A few asides: it is a difficult process to search for jobs. For me, the worst isn't even the fact that my bank account is dwindling, but rather the endless flux between lazy days and tie and shirt interview sprees. Some days I sleep until eleven. Other days I'm interviewing at nine. The tension is annoying. I've been listening to My Head is An Animal, and it has sort of become my escape in my Atlantean adventures. It is a terribly good album. I would definitely marry Nanna if she would have me and she's a great replacement for Zooey anyway.



I was reading this article that chastised the millenial generation for being too ironic. The author noted that so much of what my generation did was indifferently self deprecating so as to avoid the conflict of true beliefs and ideals. Instead, we purposefully dress nostalgically or strangely (or hipster), we disclaim our scruples with a backbone-less agnosticism, and we politely avoid meaningful interaction by filling our conversations with pop culture references and sarcasm.

Each point was interesting, and I think the author is very much on the right track. However, I feel that the real ailment of our western culture is that it just isn't accepted to believe in anything anymore. Tolerance has become paramount, and this isn't necessarily wrong at all by itself, but somehow tolerance has become mutually exclusive with personal belief as though the two are mortal enemies. It isn't really cool anymore to really stick up for something, especially if everyone else has to hear about it. Don't offend anyone, stay nice and tolerant.

Last Friday I was invited to see a film with some friends of mine. The movie happened to be an extremely stylized action flick about a slave-turned-bounty-hunter in the late 1800's. I assumed the rather unpopular position of actually not wanting to see the film due to its explicit content, but I searched for some reason I could get out of it... Perhaps some other friends could make some more tame plans so I could dodge the movie.

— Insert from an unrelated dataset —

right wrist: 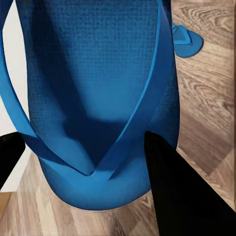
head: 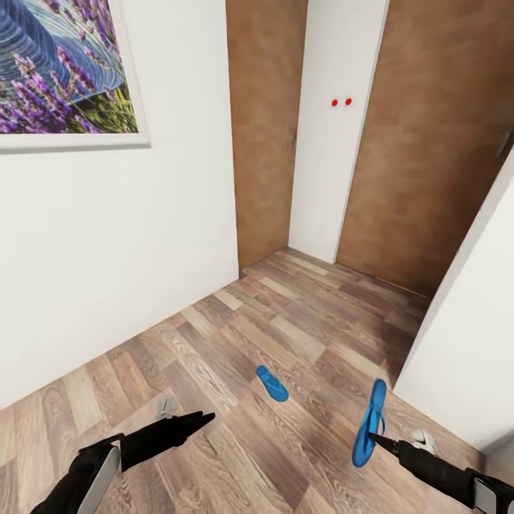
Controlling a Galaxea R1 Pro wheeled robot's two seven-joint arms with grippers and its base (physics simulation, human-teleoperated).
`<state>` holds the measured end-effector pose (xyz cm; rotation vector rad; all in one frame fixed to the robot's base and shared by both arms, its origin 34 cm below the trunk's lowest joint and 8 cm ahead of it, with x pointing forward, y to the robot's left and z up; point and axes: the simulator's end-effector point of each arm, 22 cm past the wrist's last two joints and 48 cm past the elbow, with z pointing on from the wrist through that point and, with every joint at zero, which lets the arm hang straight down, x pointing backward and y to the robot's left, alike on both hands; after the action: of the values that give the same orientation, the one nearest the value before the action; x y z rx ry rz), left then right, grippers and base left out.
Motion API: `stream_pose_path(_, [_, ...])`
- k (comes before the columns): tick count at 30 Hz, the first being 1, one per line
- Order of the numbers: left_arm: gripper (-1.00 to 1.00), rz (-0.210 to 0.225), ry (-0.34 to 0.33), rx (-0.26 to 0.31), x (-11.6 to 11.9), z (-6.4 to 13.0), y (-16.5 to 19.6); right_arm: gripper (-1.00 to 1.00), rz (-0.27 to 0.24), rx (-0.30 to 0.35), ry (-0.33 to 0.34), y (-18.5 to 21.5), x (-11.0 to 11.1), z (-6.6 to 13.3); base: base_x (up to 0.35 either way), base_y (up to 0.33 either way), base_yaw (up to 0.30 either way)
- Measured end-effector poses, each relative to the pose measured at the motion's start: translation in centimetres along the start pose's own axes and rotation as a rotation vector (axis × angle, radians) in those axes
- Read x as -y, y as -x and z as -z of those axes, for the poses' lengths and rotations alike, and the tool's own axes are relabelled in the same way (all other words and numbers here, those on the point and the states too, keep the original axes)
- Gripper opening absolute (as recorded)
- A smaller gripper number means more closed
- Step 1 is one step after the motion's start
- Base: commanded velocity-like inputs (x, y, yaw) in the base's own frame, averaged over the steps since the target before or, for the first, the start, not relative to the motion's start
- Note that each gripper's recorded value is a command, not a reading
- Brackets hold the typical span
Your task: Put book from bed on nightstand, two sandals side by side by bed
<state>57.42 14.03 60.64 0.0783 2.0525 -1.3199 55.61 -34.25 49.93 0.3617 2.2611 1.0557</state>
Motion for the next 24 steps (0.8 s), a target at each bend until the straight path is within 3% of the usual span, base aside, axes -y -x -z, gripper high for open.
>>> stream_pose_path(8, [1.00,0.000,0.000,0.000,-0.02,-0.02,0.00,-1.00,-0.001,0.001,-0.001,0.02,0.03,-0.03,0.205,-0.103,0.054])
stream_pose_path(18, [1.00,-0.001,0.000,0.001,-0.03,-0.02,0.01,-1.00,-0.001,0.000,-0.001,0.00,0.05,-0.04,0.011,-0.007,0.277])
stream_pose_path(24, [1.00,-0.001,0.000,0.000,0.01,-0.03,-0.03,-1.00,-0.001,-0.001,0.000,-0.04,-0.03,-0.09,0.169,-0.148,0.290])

I realized then that my supposed "intolerance", along with other demonstrations of personal conviction, are extrapolated into a disdainful condemning somehow... But I'm not condemning anything. You can do what you want; I don't care. But the problem remains that if people actually stand up for things they are labeled bigoted and intolerant.

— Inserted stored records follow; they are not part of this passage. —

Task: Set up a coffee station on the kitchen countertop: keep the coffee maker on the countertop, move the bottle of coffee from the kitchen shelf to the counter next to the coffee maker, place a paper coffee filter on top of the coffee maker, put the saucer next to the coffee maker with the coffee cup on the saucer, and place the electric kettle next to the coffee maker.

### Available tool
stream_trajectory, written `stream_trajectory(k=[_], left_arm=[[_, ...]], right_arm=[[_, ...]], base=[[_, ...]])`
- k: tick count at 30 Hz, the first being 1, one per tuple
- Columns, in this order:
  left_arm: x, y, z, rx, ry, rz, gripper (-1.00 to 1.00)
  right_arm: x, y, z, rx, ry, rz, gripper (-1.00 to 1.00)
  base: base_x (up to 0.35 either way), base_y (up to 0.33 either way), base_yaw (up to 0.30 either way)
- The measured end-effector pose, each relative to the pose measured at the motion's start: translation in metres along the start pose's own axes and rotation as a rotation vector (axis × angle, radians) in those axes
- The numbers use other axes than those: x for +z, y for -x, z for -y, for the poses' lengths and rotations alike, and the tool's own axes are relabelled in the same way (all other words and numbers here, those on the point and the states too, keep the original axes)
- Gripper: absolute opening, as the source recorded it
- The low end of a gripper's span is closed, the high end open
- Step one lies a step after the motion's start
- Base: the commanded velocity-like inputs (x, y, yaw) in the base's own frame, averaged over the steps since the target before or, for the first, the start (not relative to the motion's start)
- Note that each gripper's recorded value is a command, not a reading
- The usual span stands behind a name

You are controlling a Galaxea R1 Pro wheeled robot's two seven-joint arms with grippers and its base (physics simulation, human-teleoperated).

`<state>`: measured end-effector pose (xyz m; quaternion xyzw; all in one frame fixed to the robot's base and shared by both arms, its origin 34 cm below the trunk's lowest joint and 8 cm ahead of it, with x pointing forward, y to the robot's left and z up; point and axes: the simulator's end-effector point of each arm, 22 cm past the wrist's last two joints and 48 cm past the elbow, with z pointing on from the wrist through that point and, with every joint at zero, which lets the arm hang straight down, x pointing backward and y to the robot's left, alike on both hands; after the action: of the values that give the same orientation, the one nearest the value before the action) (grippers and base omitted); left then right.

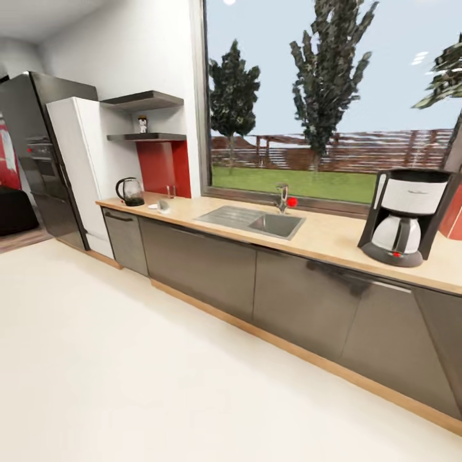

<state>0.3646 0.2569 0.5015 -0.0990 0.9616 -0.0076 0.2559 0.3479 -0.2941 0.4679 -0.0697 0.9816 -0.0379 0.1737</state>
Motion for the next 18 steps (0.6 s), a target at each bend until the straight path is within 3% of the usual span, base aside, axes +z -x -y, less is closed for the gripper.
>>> stream_trajectory(k=[12,18], left_arm=[[0.0,0.0001,-0.0001,0.0,0.0,0.0,1.0],[0.0,0.0002,-0.0002,-0.001,0.0,0.001,1.0]], right_arm=[[0.0,-0.003,0.0001,-0.002,0.002,-0.007,1.0],[0.0,-0.0025,0.0003,-0.002,0.0,-0.006,1.0]], base=[[0.321,-0.011,0.016],[0.325,-0.001,0.188]])
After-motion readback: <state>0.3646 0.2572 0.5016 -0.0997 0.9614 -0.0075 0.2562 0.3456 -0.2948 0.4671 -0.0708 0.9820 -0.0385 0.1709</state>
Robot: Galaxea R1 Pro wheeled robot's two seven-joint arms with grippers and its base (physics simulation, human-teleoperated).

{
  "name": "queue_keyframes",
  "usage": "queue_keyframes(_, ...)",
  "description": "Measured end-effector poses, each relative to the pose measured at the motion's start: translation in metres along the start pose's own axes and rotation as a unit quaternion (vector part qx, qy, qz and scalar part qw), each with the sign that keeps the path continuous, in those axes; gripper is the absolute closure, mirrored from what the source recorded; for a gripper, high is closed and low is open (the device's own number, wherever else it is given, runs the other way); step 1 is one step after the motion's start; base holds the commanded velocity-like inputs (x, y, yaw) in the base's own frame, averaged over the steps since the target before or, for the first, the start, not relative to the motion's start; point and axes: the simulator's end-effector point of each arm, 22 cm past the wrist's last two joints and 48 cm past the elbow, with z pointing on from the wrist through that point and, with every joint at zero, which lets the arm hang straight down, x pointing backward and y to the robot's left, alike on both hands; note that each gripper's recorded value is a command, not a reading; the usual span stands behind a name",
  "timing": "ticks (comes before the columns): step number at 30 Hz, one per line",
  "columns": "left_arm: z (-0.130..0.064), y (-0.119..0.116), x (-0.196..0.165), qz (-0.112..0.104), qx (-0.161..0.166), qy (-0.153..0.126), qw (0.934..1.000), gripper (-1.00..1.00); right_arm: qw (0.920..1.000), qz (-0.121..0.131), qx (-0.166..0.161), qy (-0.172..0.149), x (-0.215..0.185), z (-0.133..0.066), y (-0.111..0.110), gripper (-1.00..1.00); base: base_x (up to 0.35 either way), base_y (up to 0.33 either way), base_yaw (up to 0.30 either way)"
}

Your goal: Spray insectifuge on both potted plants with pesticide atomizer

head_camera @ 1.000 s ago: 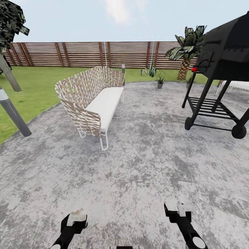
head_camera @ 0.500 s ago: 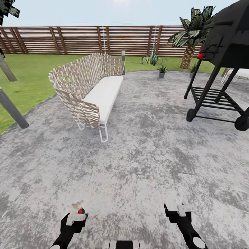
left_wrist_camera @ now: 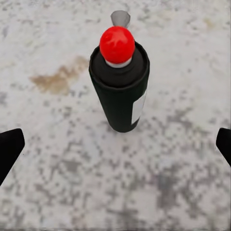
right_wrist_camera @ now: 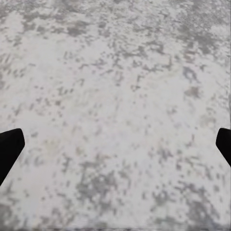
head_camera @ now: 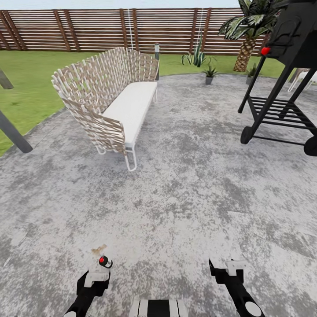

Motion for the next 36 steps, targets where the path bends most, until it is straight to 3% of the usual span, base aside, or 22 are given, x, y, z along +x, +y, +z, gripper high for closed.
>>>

I used to be wary of people who believe in things, and I still am a little bit. It's pretty uncomfortable to see other people who are passionate about things if you haven't decided what you think, or at least it was for me. It was kind of annoying to have to deal with those people, you know? To decide what you are going to do and think. I think us millenials are raised to just do what we want.

Really recently I realized again why so much of Christianity deals with love. The people who don't have love and believe in things give off that aura drenched of... dare I say it, intolerance. They are fingernails on chalkboards.

But the people who do have love and passion at the same time are immense in character and spirit. That's the difference. I guess a lot of people don't have love anymore, and that's why all us young adults would rather you just shut up and let everyone do their own thing.